#### TASK BRIEF
Please give the data again exactly, with no line dropped.

#### Stored data
──────────
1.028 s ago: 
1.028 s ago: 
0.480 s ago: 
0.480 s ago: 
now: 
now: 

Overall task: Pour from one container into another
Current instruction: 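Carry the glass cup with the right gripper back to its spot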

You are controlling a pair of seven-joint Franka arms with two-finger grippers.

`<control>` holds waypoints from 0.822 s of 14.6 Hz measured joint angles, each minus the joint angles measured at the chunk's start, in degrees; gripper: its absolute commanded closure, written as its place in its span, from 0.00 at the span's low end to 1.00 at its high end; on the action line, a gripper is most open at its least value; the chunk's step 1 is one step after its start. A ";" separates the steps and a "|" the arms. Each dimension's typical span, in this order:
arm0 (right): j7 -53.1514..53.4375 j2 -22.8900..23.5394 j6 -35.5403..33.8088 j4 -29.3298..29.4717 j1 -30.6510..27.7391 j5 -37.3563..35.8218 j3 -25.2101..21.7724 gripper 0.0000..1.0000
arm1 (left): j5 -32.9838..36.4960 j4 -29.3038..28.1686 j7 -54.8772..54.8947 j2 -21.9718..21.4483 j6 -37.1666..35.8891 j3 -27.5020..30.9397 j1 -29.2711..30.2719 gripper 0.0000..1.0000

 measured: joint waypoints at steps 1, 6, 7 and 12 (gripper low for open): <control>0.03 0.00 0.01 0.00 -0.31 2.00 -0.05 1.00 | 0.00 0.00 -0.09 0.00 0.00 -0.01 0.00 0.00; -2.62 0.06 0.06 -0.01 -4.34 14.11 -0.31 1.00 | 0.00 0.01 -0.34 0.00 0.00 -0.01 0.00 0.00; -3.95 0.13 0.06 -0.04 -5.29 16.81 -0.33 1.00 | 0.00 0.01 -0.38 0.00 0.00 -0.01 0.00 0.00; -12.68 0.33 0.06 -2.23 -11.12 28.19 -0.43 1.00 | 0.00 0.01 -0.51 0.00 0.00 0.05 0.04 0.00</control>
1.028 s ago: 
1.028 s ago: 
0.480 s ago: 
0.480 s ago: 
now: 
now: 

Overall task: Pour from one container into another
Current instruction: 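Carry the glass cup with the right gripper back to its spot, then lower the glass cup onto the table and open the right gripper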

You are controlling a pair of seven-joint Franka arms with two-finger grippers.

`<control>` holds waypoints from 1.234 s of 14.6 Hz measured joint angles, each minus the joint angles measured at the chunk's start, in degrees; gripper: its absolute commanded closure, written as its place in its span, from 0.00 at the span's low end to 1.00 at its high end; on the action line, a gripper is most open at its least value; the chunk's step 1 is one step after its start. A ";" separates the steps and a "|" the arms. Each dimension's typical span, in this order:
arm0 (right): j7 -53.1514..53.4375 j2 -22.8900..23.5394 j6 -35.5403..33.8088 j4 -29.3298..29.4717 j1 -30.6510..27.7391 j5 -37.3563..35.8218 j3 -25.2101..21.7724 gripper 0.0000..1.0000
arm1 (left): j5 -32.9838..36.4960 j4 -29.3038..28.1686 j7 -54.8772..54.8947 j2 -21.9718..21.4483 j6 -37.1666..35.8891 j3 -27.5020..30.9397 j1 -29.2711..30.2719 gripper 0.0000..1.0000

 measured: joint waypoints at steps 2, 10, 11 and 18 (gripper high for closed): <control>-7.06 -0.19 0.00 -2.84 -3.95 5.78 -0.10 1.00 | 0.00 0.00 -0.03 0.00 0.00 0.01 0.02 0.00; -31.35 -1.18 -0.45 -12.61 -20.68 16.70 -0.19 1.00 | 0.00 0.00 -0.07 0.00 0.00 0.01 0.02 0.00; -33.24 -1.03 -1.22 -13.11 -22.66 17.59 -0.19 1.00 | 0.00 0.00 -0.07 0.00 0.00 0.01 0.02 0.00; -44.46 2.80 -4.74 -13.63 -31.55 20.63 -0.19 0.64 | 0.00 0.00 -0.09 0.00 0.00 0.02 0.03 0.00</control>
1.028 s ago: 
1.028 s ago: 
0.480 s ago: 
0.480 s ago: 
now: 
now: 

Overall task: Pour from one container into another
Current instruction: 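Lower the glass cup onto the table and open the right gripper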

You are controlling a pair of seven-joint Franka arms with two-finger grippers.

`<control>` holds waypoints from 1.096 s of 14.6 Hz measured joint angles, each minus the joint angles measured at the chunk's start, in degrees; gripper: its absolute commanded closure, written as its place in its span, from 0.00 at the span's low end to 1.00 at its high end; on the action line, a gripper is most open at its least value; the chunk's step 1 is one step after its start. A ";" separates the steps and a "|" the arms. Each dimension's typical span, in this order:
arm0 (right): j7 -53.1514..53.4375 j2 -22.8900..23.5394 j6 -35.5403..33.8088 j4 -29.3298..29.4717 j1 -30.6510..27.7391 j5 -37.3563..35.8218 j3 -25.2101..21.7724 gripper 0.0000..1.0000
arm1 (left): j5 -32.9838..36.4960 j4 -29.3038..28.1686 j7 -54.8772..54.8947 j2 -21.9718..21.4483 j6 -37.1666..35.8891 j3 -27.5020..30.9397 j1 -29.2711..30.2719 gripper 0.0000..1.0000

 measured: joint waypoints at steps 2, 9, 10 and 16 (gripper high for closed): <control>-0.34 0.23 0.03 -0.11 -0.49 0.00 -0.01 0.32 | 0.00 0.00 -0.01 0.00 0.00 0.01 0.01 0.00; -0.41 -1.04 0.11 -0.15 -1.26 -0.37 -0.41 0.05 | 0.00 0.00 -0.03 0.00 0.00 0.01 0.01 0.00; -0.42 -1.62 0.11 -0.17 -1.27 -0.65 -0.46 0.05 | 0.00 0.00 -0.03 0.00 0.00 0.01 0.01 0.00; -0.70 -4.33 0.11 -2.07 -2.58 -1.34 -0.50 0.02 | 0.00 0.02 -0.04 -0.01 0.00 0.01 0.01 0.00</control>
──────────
#### RESULT BELOW
1.028 s ago: 
1.028 s ago: 
0.480 s ago: 
0.480 s ago: 
now: 
now: 

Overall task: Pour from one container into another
Current instruction: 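Carry the glass cup with the right gripper back to its spot
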
You are controlling a pair of seven-joint Franka arms with two-finger grippers.

`<control>` holds waypoints from 0.822 s of 14.6 Hz measured joint angles, each minus the joint angles measured at the chunk's start, in degrees; gripper: its absolute commanded closure, written as its place in its span, from 0.00 at the span's low end to 1.00 at its high end; on the action line, a gripper is most open at its least value; the chunk's step 1 is one step after its start. A ";" separates the steps and a "|" the arms. Each dimension's typical span, in this order:
arm0 (right): j7 -53.1514..53.4375 j2 -22.8900..23.5394 j6 -35.5403..33.8088 j4 -29.3298..29.4717 j1 -30.6510..27.7391 j5 -37.3563..35.8218 j3 -25.2101..21.7724 gripper 0.0000..1.0000
arm1 (left): j5 -32.9838..36.4960 j4 -29.3038..28.1686 j7 -54.8772..54.8947 j2 -21.9718..21.4483 j6 -37.1666..35.8891 j3 -27.5020..30.9397 j1 -29.2711..30.2719 gripper 0.0000..1.0000

 measured: joint waypoints at steps 1, 6, 7 and 12 (gripper low for open): <control>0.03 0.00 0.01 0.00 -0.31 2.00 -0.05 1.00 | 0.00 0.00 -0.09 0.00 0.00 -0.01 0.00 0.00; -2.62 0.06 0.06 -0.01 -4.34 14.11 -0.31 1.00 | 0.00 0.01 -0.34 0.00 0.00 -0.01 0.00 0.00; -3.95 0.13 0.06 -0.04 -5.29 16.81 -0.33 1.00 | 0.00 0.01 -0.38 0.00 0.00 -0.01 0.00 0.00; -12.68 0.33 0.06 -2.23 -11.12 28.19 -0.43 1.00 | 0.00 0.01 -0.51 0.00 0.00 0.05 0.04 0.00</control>
1.028 s ago: 
1.028 s ago: 
0.480 s ago: 
0.480 s ago: 
now: 
now: 

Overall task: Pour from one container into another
Current instruction: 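Carry the glass cup with the right gripper back to its spot, then lower the glass cup onto the table and open the right gripper
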
You are controlling a pair of seven-joint Franka arms with two-finger grippers.

`<control>` holds waypoints from 1.234 s of 14.6 Hz measured joint angles, each minus the joint angles measured at the chunk's start, in degrees; gripper: its absolute commanded closure, written as its place in its span, from 0.00 at the span's low end to 1.00 at its high end; on the action line, a gripper is most open at its least value; the chunk's step 1 is one step after its start. A ";" separates the steps and a "|" the arms. Each dimension's typical span, in this order:
arm0 (right): j7 -53.1514..53.4375 j2 -22.8900..23.5394 j6 -35.5403..33.8088 j4 -29.3298..29.4717 j1 -30.6510..27.7391 j5 -37.3563..35.8218 j3 -25.2101..21.7724 gripper 0.0000..1.0000
arm1 (left): j5 -32.9838..36.4960 j4 -29.3038..28.1686 j7 -54.8772..54.8947 j2 -21.9718..21.4483 j6 -37.1666..35.8891 j3 -27.5020..30.9397 j1 -29.2711..30.2719 gripper 0.0000..1.0000

 measured: joint waypoints at steps 2, 10, 11 and 18 (gripper high for closed): <control>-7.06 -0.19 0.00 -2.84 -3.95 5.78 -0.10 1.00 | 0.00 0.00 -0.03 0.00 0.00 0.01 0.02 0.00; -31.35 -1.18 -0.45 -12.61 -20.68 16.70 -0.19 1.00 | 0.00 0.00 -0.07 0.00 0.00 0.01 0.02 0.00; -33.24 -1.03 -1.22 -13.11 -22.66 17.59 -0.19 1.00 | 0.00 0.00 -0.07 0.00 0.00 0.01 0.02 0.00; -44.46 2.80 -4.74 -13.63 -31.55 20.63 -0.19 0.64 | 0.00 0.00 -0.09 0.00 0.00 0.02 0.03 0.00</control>
1.028 s ago: 
1.028 s ago: 
0.480 s ago: 
0.480 s ago: 
now: 
now: 

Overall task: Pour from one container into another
Current instruction: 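Lower the glass cup onto the table and open the right gripper
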
You are controlling a pair of seven-joint Franka arms with two-finger grippers.

`<control>` holds waypoints from 1.096 s of 14.6 Hz measured joint angles, each minus the joint angles measured at the chunk's start, in degrees; gripper: its absolute commanded closure, written as its place in its span, from 0.00 at the span's low end to 1.00 at its high end; on the action line, a gripper is most open at its least value; the chunk's step 1 is one step after its start. A ";" separates the steps and a "|" the arms. Each dimension's typical span, in this order:
arm0 (right): j7 -53.1514..53.4375 j2 -22.8900..23.5394 j6 -35.5403..33.8088 j4 -29.3298..29.4717 j1 -30.6510..27.7391 j5 -37.3563..35.8218 j3 -25.2101..21.7724 gripper 0.0000..1.0000
arm1 (left): j5 -32.9838..36.4960 j4 -29.3038..28.1686 j7 -54.8772..54.8947 j2 -21.9718..21.4483 j6 -37.1666..35.8891 j3 -27.5020..30.9397 j1 -29.2711..30.2719 gripper 0.0000..1.0000

 measured: joint waypoints at steps 2, 9, 10 and 16 (gripper high for closed): <control>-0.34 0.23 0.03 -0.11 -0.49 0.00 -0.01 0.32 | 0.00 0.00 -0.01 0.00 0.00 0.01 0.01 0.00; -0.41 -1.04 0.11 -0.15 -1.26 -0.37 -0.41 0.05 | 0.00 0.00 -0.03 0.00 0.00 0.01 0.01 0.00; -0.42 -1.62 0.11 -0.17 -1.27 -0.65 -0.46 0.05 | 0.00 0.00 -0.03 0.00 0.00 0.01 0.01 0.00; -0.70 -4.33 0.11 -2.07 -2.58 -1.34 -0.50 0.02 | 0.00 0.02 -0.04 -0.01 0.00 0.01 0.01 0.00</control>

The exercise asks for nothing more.